• **Record extracts**:
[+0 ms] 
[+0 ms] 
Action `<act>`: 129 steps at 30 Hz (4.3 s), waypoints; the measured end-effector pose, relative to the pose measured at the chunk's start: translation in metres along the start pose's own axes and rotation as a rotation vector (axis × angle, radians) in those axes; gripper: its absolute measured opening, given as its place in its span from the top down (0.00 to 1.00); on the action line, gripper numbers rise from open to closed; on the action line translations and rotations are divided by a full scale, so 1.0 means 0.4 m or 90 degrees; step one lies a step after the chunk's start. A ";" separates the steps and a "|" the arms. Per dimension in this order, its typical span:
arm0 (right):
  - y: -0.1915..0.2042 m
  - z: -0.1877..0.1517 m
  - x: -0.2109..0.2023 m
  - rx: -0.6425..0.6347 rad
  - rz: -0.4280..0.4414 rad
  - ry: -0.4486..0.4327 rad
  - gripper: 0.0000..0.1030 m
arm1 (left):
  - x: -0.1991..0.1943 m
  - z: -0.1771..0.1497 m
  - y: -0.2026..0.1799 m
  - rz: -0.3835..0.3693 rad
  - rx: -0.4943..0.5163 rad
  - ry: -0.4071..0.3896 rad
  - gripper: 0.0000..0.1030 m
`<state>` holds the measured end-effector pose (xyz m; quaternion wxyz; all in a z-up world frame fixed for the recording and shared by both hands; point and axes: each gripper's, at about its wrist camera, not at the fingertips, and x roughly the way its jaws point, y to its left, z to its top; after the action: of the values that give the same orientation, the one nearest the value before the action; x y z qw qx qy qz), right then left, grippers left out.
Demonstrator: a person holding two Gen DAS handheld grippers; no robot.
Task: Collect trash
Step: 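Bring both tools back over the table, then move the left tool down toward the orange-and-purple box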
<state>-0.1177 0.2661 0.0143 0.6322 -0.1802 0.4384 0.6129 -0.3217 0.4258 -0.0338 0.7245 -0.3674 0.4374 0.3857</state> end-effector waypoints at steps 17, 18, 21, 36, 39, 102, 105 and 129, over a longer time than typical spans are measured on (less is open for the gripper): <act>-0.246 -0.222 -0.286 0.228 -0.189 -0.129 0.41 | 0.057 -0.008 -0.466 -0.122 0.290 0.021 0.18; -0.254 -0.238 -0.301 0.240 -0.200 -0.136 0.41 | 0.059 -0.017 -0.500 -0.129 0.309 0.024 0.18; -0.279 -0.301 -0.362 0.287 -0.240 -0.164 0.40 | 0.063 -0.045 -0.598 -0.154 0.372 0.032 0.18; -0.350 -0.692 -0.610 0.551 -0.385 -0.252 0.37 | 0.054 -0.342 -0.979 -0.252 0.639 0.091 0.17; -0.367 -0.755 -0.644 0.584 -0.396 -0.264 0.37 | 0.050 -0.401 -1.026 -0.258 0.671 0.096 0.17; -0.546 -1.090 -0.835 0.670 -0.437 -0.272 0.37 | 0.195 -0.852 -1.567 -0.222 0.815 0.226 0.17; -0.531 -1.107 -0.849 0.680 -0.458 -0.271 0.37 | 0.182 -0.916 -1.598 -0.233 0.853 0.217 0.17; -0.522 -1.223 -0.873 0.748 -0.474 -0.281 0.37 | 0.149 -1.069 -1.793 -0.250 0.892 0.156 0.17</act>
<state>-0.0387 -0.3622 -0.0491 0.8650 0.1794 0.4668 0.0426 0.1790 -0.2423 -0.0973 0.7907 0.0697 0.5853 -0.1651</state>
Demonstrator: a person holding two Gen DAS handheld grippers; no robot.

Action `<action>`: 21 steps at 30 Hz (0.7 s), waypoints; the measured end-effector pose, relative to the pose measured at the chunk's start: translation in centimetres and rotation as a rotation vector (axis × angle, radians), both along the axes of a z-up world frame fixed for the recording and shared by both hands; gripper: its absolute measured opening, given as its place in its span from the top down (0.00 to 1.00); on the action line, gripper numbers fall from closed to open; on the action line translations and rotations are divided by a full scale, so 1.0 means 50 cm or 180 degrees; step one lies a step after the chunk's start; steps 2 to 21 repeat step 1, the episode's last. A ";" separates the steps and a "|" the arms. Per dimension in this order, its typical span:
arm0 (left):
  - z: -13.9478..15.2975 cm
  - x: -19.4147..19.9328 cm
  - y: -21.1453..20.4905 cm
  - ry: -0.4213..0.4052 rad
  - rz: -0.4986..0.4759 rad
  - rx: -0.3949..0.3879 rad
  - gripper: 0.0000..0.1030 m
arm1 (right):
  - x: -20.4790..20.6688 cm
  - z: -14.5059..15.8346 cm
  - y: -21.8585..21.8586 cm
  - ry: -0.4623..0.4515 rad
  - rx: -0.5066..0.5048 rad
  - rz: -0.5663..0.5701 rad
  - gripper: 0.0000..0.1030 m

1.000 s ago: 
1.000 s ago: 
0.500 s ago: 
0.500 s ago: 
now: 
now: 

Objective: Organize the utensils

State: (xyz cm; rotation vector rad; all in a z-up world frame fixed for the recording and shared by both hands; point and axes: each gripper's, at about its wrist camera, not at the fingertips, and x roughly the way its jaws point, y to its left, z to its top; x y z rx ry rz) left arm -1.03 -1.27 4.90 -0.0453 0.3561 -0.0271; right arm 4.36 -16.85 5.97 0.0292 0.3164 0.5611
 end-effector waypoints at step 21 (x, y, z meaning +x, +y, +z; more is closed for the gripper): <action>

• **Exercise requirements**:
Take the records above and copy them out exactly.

• **Expected answer**:
[+0 ms] 
[+0 ms] 
Action `<act>`: 129 steps at 30 Hz (4.3 s), waypoints; the measured end-effector pose, relative to the pose measured at the chunk's start: translation in metres along the start pose's own axes and rotation as a rotation vector (axis × angle, radians) in those axes; gripper: its absolute measured opening, given as its place in its span from the top down (0.00 to 1.00); on the action line, gripper numbers rise from open to closed; on the action line translations and rotations are divided by a full scale, so 1.0 means 0.4 m or 90 degrees; step one lies a step after the chunk's start. A ";" separates the steps and a "|" the arms. Per dimension in this order, its typical span:
arm0 (right):
  - y: -0.1915..0.2042 m
  - z: -0.1877..0.1517 m
  - x: -0.2109..0.2023 m
  - rx: -0.6425..0.6347 rad
  - rz: -0.4280..0.4414 rad
  - ry: -0.4486..0.4327 rad
  - gripper: 0.0000..0.1030 m
arm1 (left):
  - x: -0.1991..0.1943 m
  - z: -0.1771..0.1497 m
  - y: -0.2026..0.1799 m
  - rz: -0.3835..0.3693 rad
  - rx: -0.4943..0.5163 rad
  - ry: -0.4071..0.3896 rad
  - gripper: 0.0000..0.1030 m
`<state>` holds the measured end-effector pose (xyz m; quaternion wxyz; all in a z-up world frame fixed for the recording and shared by both hands; point and axes: each gripper's, at about its wrist camera, not at the fingertips, and x roughly the way its jaws point, y to its left, z to its top; after the action: of the values that give the same orientation, the one nearest the value before the action; x y z qw qx qy qz), right then left, grippers left out.
Demonstrator: a person holding two Gen DAS handheld grippers; no robot.
Task: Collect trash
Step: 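Bring both tools back over the table, then move the left tool down toward the orange-and-purple box
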<state>-0.1177 0.2661 0.0143 0.6322 -0.1802 0.4384 0.6129 -0.3217 0.4258 -0.0338 0.7245 -0.3674 0.4374 0.3857</state> end-effector waypoints at steps 17, 18, 21, 36, 39, 102, 105 and 129, over a longer time than typical spans are measured on (less is open for the gripper): <act>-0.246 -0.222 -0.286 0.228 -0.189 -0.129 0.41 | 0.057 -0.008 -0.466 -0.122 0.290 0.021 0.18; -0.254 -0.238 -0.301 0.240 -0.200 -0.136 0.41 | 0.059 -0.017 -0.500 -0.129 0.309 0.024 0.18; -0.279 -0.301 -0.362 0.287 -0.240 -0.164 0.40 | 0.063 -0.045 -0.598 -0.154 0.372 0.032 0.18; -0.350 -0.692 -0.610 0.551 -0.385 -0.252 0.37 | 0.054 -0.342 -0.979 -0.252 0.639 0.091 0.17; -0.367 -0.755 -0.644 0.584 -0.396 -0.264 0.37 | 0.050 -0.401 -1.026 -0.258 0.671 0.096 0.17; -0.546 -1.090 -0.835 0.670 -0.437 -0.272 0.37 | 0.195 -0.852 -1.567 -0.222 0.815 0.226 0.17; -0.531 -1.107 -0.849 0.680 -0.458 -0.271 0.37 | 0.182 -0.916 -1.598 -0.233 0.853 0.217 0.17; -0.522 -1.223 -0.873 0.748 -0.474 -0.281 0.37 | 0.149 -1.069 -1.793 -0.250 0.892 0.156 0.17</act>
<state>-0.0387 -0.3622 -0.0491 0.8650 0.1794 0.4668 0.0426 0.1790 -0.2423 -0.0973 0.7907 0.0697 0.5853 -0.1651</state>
Demonstrator: a person holding two Gen DAS handheld grippers; no robot.

Action `<action>`: 21 steps at 30 Hz (0.7 s), waypoints; the measured end-effector pose, relative to the pose measured at the chunk's start: translation in centimetres and rotation as a rotation vector (axis × angle, radians), both along the axes of a z-up world frame fixed for the recording and shared by both hands; gripper: its absolute measured opening, given as its place in its span from the top down (0.00 to 1.00); on the action line, gripper numbers fall from closed to open; on the action line translations and rotations are divided by a full scale, so 1.0 means 50 cm or 180 degrees; step one lies a step after the chunk's start; steps 2 to 21 repeat step 1, the episode's last. A ";" separates the steps and a "|" the arms. Per dimension in this order, its typical span:
arm0 (left):
  - z: -13.9478..15.2975 cm
  - x: -19.4147..19.9328 cm
  - y: -21.1453..20.4905 cm
  - ry: -0.4213..0.4052 rad
  - rz: -0.4986..0.4759 rad
  - rx: -0.3949..0.3879 rad
  - gripper: 0.0000..0.1030 m
arm1 (right):
  - x: -20.4790..20.6688 cm
  - z: -14.5059..15.8346 cm
  - y: -21.8585..21.8586 cm
  - ry: -0.4623..0.4515 rad
  - rx: -0.5066..0.5048 rad
  - rz: -0.5663..0.5701 rad
  - gripper: 0.0000..0.1030 m

1.000 s ago: 
1.000 s ago: 
0.500 s ago: 
0.500 s ago: 
now: 
now: 

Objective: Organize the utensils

State: (xyz cm; rotation vector rad; all in a z-up world frame fixed for the recording and shared by both hands; point and axes: each gripper's, at about its wrist camera, not at the fingertips, and x roughly the way its jaws point, y to its left, z to its top; x y z rx ry rz) left arm -1.03 -1.27 4.90 -0.0453 0.3561 -0.0271; right arm 4.36 -16.85 5.97 0.0292 0.3164 0.5611
 end-effector waypoints at step 21 (x, y, z meaning +x, +y, +z; more is closed for the gripper): <action>

The required output is complete.